Due to be unveiled this spring, the ultra-exclusive special – codenamed Project Sandbox – will take styling inspiration from the jacked-up off-road racer and pack more than 740bhp from an uprated version of the 911’s fabled flat-six engine.
Marc Philipp Gemballa isn’t associated with the successful Gemballa tuning firm that was run by his father Uwe until his death in 2010. However, this new partnership is reminiscent of the 1980s, when Uwe used Ruf-developed engines for his Porsche-based creations.
Project Sandbox is described as an “off-road-capable sports car”. A preview image suggests that it will sit higher than the standard 911, ride on KW off-road shocks and chunky Michelin all-terrain tyres and wear a contrasting protective bodykit.
The rear in particular looks to have been substantially restyled, with a large curved spoiler paying tribute to the distinctive rear wing that marked out the 959 from the 911, repositioned exhaust exits for the bespoke Akrapovič pipework and a sizeable diffuser.
The Ruf-fettled powerplant is promised to be Euro 6-compliant, despite the substantial hike in power and torque output (up to 930Nm). Performance figures are unconfirmed, but a near-3.0-sec 0-100km/h sprint time is to be expected, while top speed is likely to nudge past 320km/h.

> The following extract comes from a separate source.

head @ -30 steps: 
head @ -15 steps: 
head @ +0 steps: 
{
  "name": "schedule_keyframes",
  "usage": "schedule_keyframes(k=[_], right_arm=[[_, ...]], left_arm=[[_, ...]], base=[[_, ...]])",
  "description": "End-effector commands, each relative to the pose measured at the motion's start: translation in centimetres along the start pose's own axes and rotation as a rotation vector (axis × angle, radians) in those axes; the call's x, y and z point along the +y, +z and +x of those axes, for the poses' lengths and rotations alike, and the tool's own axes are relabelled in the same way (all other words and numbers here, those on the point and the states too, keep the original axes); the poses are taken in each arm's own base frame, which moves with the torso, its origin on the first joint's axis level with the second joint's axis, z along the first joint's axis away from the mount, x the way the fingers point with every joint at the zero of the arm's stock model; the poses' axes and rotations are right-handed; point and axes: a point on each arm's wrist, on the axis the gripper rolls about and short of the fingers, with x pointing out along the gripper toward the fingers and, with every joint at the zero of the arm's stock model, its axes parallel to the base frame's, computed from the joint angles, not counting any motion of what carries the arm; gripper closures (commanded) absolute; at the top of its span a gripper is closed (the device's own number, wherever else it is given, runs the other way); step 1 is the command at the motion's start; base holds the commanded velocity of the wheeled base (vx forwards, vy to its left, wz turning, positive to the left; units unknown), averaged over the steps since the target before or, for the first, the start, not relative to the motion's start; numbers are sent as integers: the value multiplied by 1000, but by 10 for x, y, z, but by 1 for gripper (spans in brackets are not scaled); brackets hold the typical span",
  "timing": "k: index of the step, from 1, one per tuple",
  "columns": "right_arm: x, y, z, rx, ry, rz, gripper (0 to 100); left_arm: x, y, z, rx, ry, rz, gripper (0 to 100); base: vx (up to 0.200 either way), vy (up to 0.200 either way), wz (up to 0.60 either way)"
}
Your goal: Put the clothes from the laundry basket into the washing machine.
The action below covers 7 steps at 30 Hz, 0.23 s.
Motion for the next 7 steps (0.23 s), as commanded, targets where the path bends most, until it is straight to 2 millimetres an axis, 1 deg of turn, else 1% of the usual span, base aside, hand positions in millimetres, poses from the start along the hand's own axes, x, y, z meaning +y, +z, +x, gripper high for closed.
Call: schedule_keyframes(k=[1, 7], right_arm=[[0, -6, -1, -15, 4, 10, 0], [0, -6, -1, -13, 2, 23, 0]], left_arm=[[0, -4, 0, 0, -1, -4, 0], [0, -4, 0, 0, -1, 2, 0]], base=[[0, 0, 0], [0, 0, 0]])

Ruf will also offer the upgrade package, technical details of which have yet to be confirmed, for the standard 911 Turbo and 911 Turbo S.
All 10 examples of the Project Sandbox launch edition have sold out, but 30 ‘standard’ cars from the initial production run – due to begin later this year – remain available. Prices have yet to be confirmed but will be significantly higher than for the standard 911.
Marc Phillip Gemballa is said to see an opportunity in the creation of “special design lead vehicles in a small production series,” suggesting further projects in a similar vein will follow.